Welcome to Week 5!
Welcome to Week 5 of digital humanities!
This week, we're going to consider the affordances and limits of data visualization. While mapping, which we discussed last week, is one type of data visualization, there are a range of other kinds that we can use to visualize humanities data.
This is probably going to be the most challenging reading and experimentation so far - I was working you up to it!
What we aren't going to do is create datasets - we'll be working with existing ones. If this weren't a 6-week course, we would have spent a week on creating datasets. Since a lot of you are interested in digital humanities in relation to your teaching, it did not seem like the most effective use of time in our six weeks. If you would be interested in learning how to create datasets (or how to find the data for a dataset in the first place), please make a note in the "Open Forum" section of this week's discussion and I will go into it!
1) Read
- Stéfan Sinclair et al., "Information Visualization for Humanities Scholars," https://dlsanthology.commons.mla.org/information-visualization-for-humanities-scholars/ Links to an external site.

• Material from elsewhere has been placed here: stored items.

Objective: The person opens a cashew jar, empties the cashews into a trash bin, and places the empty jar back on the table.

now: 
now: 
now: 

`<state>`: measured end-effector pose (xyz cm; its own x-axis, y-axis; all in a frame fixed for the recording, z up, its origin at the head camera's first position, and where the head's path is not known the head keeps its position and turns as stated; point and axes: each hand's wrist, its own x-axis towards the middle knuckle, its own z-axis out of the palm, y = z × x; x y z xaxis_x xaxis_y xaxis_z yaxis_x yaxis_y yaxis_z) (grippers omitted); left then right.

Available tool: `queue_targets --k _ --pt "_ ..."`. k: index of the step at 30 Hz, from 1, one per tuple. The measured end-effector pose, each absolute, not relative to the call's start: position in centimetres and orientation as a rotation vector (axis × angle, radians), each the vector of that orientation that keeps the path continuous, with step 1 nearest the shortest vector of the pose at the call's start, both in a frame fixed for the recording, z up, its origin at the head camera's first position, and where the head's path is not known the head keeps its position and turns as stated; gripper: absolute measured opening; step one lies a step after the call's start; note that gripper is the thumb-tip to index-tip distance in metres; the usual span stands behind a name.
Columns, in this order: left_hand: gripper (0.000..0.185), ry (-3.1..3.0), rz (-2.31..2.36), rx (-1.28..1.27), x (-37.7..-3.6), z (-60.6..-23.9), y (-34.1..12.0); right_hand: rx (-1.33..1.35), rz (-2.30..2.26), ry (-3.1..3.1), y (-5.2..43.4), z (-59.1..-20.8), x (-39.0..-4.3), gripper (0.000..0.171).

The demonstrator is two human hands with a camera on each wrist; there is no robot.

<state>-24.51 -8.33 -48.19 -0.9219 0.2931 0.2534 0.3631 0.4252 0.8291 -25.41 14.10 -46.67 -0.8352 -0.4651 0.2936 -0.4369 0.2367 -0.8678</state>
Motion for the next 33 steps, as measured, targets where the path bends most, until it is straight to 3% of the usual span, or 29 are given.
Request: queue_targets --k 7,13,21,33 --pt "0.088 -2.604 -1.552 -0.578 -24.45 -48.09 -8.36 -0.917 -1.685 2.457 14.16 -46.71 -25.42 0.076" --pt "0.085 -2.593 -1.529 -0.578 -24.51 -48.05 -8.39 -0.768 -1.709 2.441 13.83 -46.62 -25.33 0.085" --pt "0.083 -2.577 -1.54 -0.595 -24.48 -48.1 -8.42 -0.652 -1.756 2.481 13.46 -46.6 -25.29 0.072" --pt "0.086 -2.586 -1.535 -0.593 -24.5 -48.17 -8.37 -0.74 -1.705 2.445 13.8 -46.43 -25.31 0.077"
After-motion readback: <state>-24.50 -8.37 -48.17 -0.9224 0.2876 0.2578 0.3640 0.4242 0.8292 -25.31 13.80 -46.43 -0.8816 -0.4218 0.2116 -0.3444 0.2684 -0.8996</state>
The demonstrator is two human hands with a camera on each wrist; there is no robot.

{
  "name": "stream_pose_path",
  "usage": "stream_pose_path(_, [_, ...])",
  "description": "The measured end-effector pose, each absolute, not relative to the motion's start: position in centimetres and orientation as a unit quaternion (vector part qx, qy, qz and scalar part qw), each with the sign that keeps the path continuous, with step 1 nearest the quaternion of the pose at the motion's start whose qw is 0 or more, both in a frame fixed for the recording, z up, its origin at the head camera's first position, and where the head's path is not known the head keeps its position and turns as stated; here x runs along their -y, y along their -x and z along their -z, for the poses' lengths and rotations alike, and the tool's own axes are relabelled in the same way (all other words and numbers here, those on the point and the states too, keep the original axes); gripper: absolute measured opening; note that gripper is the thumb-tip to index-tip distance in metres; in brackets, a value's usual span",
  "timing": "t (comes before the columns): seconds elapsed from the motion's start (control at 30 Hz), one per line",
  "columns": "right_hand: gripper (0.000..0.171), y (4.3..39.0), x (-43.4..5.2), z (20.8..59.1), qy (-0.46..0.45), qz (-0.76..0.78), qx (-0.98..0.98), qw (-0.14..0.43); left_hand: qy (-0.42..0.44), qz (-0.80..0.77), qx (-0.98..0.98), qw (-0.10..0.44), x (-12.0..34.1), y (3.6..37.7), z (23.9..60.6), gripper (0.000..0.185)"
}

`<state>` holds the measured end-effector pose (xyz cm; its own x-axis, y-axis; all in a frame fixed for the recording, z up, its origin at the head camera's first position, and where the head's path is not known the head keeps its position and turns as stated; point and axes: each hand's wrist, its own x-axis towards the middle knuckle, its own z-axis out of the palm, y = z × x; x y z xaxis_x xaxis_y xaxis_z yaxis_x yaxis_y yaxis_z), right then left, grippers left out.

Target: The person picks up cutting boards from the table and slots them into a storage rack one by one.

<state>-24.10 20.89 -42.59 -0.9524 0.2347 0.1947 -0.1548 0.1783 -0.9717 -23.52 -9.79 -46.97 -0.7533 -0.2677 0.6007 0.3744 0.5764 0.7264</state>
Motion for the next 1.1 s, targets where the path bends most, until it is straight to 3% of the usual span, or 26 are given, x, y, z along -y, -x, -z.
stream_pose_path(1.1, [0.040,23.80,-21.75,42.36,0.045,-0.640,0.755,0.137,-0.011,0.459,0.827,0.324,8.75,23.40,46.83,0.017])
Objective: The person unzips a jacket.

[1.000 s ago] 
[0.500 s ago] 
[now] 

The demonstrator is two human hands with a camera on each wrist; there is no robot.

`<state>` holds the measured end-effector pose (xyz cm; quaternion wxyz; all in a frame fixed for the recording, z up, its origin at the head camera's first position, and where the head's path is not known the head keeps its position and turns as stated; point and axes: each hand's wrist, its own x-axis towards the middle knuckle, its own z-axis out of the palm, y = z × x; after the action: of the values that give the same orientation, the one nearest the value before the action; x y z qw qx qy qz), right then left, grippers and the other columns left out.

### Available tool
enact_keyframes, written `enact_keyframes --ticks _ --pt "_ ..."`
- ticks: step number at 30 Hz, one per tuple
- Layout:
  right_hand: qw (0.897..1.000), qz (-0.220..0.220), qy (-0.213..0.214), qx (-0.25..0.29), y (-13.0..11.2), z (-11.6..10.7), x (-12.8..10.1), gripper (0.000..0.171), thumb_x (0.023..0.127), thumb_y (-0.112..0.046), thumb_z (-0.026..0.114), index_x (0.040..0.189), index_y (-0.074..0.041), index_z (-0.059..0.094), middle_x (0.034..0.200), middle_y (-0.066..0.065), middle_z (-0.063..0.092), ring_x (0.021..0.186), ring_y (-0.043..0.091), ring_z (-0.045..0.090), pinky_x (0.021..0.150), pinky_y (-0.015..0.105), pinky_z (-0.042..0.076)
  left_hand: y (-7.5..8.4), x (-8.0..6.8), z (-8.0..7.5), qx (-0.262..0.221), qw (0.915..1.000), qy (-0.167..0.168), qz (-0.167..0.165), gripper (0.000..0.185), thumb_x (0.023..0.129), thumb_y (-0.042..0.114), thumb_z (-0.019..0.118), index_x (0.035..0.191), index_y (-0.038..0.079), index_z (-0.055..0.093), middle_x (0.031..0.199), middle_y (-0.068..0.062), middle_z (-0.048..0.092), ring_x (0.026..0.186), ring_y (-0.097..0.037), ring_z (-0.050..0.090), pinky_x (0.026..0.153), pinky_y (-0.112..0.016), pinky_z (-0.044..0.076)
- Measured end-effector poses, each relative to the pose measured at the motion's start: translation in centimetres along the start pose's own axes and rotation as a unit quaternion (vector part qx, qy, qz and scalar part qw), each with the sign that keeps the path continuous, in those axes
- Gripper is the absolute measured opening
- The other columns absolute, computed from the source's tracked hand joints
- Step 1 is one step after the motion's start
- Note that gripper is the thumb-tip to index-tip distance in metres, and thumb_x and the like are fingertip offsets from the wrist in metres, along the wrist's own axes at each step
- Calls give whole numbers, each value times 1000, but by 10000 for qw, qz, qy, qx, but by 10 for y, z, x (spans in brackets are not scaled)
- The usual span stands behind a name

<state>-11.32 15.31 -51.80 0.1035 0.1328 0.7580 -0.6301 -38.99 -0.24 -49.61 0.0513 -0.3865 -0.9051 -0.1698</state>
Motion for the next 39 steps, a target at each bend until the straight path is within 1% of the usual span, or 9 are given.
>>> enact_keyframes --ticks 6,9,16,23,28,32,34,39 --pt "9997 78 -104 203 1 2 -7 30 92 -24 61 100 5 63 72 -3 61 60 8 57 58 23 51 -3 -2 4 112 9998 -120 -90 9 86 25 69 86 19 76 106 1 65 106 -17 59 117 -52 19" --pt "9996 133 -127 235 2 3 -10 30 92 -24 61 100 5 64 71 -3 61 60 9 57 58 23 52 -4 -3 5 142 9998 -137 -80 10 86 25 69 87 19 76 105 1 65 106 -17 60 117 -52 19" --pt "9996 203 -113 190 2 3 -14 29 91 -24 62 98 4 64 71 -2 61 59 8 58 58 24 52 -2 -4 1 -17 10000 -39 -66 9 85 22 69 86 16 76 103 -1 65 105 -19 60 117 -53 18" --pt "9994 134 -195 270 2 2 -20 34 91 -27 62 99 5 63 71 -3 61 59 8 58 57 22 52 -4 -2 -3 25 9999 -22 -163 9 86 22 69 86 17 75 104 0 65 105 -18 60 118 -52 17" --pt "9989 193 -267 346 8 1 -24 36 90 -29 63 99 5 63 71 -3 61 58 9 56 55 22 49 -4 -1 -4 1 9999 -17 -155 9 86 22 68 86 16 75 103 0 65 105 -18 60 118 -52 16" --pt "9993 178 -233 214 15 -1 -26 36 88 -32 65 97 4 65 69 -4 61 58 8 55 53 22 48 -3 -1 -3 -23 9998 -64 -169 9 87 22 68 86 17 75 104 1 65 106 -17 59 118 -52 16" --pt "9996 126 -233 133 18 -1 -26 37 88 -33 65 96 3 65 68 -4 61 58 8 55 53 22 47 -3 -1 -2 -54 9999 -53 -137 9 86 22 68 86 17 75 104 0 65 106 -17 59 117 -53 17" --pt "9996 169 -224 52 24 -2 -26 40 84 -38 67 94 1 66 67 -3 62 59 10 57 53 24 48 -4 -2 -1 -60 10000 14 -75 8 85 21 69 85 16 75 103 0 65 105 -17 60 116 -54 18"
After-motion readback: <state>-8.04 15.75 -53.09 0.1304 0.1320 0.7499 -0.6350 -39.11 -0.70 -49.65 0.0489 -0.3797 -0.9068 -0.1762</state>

This essay discusses why information visualization might be useful in the humanities. The authors also give an overview of a range of tools that can be used for information visualization. Their examples demonstrate what these methods look like applied to literary study.
- Tara Zepel, "Visualization as a Digital Humanities _____?" https://www.hastac.org/blogs/tzepel/2013/05/02/visualization-digital-humanities Links to an external site. Links to an external site.
This post explores how we can conceptualize what visualization is and why it might be useful for digital humanities. It's a concise and clear look at the "whats" and "whys" of visualization and DH.
- Franco Moretti, "Network Theory, Plot Analysis," http://litlab.stanford.edu/LiteraryLabPamphlet2.pdf Links to an external site.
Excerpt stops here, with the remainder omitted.